**TASK BRIEF:**
For the data below, restate word for word only the lines from the line containing "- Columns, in" through the line containing "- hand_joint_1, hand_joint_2", both ends included.

Saved data entries

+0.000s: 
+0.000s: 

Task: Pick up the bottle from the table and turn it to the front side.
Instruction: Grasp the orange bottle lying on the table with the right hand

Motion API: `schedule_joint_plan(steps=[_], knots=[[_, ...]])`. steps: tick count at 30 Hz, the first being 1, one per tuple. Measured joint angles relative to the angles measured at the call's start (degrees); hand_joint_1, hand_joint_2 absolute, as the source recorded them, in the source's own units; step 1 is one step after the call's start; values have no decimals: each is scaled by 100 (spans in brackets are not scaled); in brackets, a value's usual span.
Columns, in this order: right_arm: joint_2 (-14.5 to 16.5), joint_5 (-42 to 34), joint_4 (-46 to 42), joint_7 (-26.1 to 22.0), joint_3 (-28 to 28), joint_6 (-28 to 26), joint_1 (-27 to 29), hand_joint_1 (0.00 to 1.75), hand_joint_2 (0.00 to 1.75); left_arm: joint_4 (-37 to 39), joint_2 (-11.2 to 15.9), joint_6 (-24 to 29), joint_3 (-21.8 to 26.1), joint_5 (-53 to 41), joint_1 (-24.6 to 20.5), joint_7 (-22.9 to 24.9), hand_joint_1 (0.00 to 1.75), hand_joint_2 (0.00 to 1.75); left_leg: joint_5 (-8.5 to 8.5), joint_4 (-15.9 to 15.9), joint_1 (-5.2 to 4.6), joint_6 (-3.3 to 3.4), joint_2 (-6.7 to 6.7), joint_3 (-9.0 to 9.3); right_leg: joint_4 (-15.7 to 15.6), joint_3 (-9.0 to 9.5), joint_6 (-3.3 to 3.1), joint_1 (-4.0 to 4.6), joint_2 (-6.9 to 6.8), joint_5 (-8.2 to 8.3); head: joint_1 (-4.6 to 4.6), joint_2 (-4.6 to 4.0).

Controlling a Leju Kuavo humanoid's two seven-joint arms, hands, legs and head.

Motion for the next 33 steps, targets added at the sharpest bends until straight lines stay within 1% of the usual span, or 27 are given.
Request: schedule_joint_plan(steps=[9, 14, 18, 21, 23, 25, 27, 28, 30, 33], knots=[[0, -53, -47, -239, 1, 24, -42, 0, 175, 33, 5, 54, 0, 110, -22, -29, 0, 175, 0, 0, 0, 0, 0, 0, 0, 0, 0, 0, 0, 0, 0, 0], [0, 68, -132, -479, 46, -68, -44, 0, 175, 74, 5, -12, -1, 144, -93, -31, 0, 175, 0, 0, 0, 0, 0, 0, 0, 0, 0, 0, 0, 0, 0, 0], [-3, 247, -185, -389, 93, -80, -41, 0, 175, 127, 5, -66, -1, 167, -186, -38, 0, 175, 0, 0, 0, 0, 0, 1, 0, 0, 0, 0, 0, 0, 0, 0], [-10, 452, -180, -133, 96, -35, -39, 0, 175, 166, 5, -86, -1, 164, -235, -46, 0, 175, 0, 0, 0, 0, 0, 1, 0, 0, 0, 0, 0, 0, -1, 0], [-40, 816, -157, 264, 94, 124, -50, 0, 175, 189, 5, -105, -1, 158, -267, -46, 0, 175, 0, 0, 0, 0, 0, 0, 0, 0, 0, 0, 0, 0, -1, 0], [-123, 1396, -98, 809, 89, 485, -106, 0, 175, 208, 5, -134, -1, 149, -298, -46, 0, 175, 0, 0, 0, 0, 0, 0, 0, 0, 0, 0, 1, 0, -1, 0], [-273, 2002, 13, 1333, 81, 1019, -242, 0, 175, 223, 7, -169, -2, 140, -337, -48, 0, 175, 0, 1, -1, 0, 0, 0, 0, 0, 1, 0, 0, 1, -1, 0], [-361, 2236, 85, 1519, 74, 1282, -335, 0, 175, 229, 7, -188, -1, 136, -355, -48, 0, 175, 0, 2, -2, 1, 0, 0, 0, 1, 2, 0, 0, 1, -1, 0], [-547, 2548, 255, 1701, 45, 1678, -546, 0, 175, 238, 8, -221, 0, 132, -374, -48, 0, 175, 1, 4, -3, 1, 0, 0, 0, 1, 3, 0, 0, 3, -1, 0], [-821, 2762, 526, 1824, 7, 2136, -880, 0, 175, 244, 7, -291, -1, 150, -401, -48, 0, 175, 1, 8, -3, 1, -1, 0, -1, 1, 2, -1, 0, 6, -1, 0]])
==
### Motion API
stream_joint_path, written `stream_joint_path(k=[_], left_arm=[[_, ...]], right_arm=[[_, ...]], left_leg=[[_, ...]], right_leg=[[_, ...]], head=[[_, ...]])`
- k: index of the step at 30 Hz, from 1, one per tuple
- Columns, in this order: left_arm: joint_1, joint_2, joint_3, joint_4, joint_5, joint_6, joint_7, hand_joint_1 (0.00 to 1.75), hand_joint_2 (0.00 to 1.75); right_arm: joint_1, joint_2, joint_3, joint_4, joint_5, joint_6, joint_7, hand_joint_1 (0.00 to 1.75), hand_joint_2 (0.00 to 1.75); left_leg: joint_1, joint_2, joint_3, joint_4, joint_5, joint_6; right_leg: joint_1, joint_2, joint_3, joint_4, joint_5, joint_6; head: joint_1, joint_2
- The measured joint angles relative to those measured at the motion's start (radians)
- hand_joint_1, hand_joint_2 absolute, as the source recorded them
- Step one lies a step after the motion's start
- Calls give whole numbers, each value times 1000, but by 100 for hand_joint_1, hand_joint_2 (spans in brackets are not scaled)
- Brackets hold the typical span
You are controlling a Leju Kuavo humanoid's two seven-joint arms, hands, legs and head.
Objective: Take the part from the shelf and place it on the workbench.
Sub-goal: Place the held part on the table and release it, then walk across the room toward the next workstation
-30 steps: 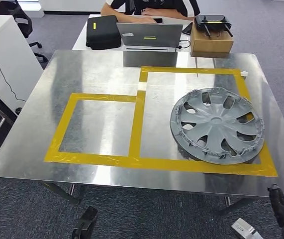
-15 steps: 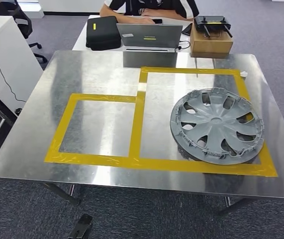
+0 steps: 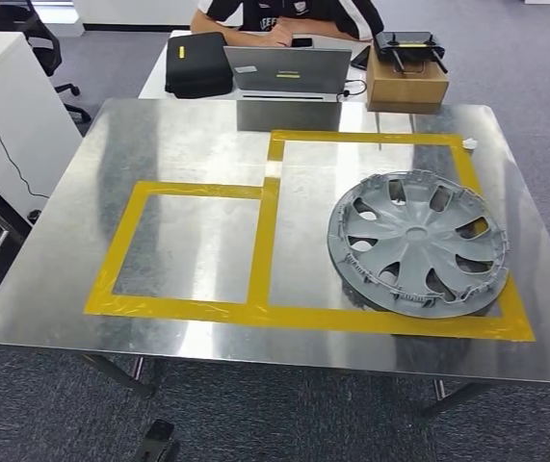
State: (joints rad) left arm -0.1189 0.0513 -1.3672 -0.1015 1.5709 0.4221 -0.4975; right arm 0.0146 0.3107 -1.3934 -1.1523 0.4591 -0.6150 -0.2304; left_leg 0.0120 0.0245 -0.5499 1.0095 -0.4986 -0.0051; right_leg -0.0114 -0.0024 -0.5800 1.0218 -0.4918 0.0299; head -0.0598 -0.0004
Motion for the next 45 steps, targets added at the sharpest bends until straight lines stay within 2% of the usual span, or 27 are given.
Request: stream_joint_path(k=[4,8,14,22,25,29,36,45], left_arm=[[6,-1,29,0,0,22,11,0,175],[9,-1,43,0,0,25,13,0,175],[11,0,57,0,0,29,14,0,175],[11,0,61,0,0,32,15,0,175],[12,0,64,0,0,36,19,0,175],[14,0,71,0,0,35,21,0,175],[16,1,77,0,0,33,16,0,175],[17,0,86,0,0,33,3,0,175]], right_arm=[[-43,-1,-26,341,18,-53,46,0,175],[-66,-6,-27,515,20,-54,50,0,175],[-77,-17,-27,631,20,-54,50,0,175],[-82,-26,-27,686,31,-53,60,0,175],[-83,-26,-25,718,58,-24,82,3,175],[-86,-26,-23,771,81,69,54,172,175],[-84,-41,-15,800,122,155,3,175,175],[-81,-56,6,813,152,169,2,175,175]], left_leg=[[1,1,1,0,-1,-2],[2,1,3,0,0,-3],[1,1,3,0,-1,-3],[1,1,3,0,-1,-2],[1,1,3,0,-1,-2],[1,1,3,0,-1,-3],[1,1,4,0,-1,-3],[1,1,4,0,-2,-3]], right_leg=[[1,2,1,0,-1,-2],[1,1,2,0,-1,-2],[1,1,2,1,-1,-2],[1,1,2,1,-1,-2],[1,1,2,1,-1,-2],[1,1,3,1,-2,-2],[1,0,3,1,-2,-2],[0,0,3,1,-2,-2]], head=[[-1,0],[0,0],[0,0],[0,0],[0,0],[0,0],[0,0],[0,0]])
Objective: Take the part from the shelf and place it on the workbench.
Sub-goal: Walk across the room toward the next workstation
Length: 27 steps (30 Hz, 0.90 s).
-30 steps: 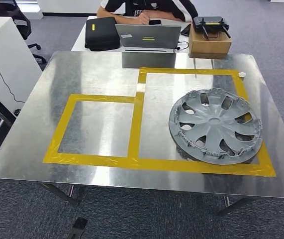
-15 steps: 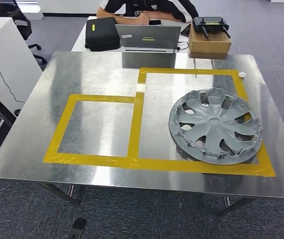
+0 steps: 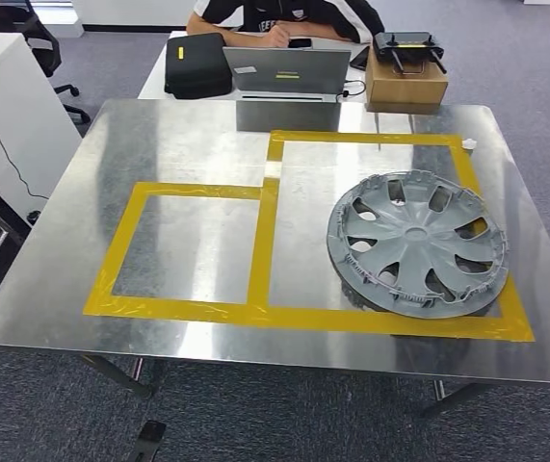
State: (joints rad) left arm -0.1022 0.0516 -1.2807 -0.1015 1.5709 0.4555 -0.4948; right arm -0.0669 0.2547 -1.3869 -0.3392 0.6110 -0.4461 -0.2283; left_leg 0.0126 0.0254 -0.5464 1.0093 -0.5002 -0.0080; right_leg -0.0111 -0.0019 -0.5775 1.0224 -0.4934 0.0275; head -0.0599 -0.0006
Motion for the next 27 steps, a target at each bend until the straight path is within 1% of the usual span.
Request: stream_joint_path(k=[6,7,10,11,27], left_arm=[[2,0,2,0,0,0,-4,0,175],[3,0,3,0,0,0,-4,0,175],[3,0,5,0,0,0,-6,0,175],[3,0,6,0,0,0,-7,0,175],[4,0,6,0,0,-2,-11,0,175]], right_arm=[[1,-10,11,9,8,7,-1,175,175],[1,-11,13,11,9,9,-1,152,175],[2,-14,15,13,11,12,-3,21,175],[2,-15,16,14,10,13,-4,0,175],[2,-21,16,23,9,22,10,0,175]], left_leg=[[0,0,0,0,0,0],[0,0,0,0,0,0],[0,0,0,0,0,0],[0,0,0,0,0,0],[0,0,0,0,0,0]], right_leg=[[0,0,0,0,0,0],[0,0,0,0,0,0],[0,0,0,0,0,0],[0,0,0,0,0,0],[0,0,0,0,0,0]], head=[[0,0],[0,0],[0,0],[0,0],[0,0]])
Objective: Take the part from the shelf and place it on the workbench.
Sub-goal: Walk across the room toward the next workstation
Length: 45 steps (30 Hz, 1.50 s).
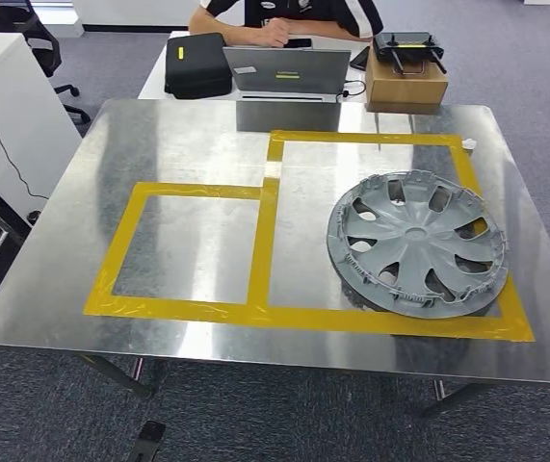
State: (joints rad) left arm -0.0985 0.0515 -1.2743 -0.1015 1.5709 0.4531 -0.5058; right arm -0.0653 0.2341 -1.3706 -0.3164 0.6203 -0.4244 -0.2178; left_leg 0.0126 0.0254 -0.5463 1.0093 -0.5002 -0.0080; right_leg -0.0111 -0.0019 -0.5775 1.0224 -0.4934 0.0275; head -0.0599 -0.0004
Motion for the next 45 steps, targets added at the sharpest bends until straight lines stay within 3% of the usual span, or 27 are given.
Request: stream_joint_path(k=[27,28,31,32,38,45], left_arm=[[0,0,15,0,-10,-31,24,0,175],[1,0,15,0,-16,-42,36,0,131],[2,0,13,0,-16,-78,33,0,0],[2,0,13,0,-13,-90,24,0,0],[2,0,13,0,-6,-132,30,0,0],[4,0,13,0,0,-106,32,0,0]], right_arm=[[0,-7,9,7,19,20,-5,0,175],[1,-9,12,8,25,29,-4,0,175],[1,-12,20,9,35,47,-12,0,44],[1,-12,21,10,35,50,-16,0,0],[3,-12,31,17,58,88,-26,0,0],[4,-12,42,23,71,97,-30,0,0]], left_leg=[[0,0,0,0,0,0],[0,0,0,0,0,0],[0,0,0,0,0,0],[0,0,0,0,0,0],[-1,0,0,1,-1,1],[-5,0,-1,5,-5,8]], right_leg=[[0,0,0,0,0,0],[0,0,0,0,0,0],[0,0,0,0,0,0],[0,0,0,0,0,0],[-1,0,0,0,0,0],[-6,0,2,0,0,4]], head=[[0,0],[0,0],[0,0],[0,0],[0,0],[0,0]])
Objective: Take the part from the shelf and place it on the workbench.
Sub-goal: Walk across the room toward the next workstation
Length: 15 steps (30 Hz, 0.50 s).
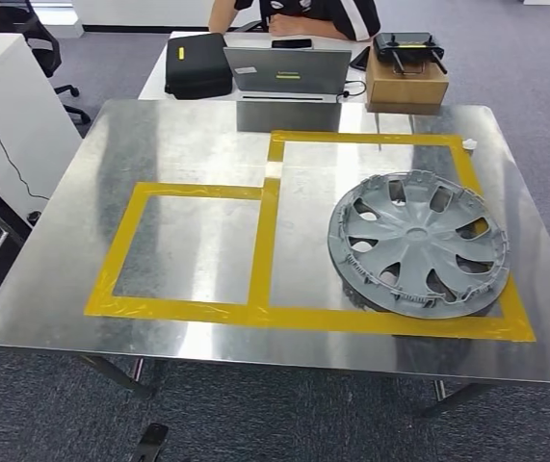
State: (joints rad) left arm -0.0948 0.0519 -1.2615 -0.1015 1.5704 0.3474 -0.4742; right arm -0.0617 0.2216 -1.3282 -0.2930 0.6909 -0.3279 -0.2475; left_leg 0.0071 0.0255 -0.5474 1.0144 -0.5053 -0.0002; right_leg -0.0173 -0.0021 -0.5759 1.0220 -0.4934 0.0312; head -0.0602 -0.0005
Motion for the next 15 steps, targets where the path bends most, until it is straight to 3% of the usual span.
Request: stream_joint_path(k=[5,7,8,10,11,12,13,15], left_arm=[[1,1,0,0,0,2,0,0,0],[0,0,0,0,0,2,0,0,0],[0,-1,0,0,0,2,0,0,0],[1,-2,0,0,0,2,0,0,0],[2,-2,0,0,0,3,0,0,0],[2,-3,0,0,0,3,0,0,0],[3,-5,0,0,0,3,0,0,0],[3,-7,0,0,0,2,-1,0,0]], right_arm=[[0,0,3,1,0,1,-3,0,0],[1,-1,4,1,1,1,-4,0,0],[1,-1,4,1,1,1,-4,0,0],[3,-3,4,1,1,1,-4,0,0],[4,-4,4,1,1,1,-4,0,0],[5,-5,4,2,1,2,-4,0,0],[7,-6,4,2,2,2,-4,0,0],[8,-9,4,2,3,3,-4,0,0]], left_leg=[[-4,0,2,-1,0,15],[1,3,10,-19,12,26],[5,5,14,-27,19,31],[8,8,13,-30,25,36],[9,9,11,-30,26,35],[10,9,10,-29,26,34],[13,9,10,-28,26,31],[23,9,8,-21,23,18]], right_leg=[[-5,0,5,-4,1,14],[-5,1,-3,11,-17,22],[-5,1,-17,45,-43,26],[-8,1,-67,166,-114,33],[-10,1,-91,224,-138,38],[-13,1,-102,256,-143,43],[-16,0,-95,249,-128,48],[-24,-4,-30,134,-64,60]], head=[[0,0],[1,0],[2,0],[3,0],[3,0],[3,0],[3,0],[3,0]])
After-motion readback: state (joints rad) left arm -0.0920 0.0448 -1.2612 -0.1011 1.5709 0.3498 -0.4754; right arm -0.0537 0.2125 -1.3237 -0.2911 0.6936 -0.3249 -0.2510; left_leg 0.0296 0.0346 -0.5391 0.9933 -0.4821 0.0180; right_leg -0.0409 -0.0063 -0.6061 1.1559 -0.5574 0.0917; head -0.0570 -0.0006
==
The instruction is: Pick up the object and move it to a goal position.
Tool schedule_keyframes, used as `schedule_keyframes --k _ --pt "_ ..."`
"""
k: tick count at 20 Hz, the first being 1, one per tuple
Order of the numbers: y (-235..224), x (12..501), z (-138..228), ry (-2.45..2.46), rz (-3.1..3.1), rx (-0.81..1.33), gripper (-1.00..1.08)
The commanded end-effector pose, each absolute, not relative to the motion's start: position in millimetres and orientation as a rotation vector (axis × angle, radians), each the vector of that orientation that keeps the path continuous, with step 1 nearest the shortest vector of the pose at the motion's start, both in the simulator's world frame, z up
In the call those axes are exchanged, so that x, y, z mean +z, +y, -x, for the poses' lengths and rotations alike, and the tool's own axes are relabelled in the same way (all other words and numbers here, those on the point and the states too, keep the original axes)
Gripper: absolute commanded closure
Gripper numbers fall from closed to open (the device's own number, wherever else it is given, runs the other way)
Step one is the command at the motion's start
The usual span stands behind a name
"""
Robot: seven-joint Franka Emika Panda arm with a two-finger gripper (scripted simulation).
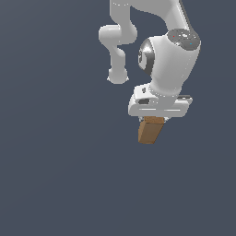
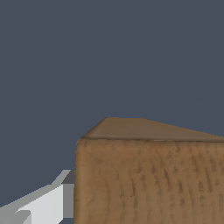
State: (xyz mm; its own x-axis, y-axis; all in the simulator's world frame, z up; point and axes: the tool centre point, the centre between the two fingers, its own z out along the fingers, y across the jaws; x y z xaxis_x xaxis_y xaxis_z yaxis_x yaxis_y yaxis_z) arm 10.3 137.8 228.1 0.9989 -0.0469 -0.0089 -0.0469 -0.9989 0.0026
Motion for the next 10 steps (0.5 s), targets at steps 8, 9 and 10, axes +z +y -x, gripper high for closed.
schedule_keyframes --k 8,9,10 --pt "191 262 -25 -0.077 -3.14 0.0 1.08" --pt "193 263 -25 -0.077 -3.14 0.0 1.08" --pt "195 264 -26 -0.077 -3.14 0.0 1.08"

**WRITTEN RESPONSE:**
- Columns, in this order: left_arm: joint_1, joint_2, joint_3, joint_4, joint_5, joint_6, joint_7, hand_joint_1 (0.00 to 1.75), hand_joint_2 (0.00 to 1.75); right_arm: joint_1, joint_2, joint_3, joint_4, joint_5, joint_6, joint_7, hand_joint_1 (0.00 to 1.75), hand_joint_2 (0.00 to 1.75); left_leg: joint_1, joint_2, joint_3, joint_4, joint_5, joint_6; right_leg: joint_1, joint_2, joint_3, joint_4, joint_5, joint_6; head: joint_1, joint_2
- The measured joint angles relative to those measured at the motion's start (radians)
- hand_joint_1, hand_joint_2 absolute, as the source recorded them

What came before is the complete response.